Buyers came back then from the US or the Middle East. The sales brought about 20 million euros into the local economy.

Now, the Sicilian village is putting several houses up for sale. Just like last time, though, there are a few caveats potential buyers should be aware of – plus, the price has gone up from one euro to three euros.

This time, ten houses are available at the starting price of 3 euros. The homes are located in the old Saracen quarter of the city and are as structurally sound as those sold under previous plans in 2019 and 2021. The homes, which were abandoned after an earthquake in 1969, are owned by the local authority, so the sales process is easier than where councils have to liaise between buyers and private owners.

The properties on offer are two to three bedroom houses no larger than 80 square metres, built from honey colored stone. The houses are sold by auction to the highest bidder, so the purchase price is likely to be much higher than the token amount of €3 – previously most cost between €5,000 and €10,000. Several of the houses on offer have interior courtyards with lemon trees and floors with luminous majolica tiles, an Italian tile that is characterized by its metallic glaze. But most of the properties are far from ready to live. As with cheap homes sold in years past, buyers will need to do extensive repair work. New owners should expect to pay at least €30,000 for a basic renovation, and upwards of €200,000 for a complete makeover. Renovation work must be completed within three years of purchase, otherwise buyers forfeit the €5,000 deposit required during the bidding process.
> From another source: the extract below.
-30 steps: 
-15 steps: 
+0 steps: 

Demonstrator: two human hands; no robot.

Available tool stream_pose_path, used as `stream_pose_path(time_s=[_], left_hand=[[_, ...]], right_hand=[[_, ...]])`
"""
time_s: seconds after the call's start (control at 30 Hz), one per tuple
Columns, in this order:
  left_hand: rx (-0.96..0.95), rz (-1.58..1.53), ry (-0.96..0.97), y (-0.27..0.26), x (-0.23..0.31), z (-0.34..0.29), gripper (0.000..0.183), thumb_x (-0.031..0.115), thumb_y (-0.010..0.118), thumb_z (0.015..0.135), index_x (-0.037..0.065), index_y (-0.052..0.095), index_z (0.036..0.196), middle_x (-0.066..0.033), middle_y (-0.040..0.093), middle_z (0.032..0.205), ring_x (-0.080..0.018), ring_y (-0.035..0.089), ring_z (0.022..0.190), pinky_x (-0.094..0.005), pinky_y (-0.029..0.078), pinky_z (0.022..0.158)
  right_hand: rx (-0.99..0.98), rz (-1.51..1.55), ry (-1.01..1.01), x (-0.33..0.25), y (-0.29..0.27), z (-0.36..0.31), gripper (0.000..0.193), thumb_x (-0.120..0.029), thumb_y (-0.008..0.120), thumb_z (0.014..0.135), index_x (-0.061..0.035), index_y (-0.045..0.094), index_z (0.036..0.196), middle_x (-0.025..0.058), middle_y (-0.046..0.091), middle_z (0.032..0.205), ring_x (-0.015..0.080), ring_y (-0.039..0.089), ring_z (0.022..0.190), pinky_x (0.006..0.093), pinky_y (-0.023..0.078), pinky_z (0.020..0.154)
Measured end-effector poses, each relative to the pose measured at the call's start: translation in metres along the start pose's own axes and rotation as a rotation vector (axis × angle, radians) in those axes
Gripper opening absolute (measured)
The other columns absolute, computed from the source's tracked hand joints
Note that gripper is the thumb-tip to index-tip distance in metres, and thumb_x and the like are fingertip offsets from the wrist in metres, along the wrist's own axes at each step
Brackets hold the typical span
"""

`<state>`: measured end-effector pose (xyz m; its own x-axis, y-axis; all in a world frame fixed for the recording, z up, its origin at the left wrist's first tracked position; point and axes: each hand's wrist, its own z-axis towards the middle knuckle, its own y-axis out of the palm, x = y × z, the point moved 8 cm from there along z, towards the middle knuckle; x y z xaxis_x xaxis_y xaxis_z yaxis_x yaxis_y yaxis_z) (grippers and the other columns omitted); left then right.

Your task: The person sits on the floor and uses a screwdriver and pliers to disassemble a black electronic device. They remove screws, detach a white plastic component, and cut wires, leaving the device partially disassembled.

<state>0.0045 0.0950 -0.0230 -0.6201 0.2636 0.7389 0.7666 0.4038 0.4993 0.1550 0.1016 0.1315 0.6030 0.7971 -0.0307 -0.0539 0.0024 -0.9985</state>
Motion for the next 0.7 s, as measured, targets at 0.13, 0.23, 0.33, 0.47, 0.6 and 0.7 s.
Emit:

Sambuca’s “houses for the price of an espresso” brought in the necessary income for important contracts for local builders, architects and designers. It has also led to the opening of accommodation and tourist shops, and there are now remote working spaces to encourage digital nomads to stay in the city. These projects also changed the demographics of the city. They were particularly popular with buyers from the United States, leading to the city being nicknamed “Little America” ​​due to the large community of Americans who came to the region. While the initiative has revitalized Sambuca, those looking for an immersive experience surrounded by locals should look elsewhere.